[YOUR GOAL] How do the lines below between the ones holding "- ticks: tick" and "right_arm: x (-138", inclusive, read? Give them again exactly, with no other lines.

Dataset records
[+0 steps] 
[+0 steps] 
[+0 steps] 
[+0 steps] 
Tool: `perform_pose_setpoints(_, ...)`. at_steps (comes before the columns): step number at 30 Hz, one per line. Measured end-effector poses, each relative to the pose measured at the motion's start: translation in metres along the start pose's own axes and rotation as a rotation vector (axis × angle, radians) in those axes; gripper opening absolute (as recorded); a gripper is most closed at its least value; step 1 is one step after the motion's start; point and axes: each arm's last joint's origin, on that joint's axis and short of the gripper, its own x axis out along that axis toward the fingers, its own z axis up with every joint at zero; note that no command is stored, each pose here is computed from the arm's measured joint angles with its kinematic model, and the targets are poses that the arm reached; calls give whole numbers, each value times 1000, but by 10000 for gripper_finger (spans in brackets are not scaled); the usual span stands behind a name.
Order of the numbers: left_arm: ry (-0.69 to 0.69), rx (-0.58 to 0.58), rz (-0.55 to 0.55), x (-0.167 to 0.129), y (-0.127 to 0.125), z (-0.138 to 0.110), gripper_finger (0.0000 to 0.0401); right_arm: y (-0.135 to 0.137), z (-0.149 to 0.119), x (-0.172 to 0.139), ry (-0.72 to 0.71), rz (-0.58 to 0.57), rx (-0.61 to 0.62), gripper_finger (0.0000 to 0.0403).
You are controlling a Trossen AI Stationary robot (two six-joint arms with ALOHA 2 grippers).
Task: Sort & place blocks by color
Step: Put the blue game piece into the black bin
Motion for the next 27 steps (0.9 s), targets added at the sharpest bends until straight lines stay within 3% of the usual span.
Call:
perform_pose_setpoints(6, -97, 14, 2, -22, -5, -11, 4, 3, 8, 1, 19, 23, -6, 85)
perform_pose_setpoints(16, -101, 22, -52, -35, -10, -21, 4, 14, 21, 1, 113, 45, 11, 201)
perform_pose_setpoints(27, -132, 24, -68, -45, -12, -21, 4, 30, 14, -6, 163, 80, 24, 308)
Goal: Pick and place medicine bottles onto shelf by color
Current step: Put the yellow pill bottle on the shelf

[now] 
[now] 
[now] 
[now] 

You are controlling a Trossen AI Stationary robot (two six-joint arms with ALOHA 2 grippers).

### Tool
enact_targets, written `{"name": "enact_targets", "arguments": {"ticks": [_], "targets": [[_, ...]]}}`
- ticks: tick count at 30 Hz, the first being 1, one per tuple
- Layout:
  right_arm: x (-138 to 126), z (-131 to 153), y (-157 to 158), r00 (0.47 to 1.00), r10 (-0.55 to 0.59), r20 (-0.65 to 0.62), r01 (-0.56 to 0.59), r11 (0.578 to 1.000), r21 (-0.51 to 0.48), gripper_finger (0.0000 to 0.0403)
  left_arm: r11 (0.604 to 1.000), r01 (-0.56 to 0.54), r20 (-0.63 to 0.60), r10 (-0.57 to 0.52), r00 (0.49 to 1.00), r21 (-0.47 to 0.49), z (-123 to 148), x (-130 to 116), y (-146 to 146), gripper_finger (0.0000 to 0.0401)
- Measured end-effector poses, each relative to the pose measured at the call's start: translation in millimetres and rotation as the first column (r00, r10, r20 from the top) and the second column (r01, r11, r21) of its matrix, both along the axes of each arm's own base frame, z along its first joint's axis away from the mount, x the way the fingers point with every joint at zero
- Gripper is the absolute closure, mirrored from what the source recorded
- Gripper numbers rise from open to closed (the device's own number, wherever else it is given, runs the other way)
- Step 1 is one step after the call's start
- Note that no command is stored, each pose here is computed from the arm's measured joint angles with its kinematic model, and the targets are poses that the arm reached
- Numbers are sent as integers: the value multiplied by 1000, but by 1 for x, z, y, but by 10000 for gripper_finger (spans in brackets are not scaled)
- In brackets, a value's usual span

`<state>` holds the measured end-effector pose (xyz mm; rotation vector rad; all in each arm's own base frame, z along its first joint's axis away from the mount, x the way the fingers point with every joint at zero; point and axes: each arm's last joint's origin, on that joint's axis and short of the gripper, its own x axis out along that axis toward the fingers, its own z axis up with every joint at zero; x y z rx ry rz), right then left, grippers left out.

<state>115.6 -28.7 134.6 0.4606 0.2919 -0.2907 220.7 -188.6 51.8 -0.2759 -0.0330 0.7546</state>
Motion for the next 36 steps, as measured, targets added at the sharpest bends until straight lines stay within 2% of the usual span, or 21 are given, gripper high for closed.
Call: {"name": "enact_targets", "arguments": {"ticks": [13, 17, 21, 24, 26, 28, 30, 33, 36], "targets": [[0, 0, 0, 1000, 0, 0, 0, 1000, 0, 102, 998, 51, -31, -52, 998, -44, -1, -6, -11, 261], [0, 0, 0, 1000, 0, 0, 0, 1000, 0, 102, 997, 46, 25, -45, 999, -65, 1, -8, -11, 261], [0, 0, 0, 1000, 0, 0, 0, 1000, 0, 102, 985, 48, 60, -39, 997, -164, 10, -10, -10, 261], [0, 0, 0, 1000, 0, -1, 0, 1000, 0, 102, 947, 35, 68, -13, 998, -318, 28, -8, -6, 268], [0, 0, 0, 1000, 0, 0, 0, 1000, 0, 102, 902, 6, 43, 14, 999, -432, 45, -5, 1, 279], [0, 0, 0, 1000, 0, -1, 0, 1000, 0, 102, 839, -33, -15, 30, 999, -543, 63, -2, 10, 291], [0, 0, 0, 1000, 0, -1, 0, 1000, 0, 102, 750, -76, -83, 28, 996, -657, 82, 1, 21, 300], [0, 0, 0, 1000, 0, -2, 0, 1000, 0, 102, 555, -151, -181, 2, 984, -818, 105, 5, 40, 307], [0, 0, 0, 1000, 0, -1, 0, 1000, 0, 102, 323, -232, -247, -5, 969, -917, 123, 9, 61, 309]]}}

[TASK SOLUTION]
- ticks: tick count at 30 Hz, the first being 1, one per tuple
- Layout:
  right_arm: x (-138 to 126), z (-131 to 153), y (-157 to 158), r00 (0.47 to 1.00), r10 (-0.55 to 0.59), r20 (-0.65 to 0.62), r01 (-0.56 to 0.59), r11 (0.578 to 1.000), r21 (-0.51 to 0.48), gripper_finger (0.0000 to 0.0403)

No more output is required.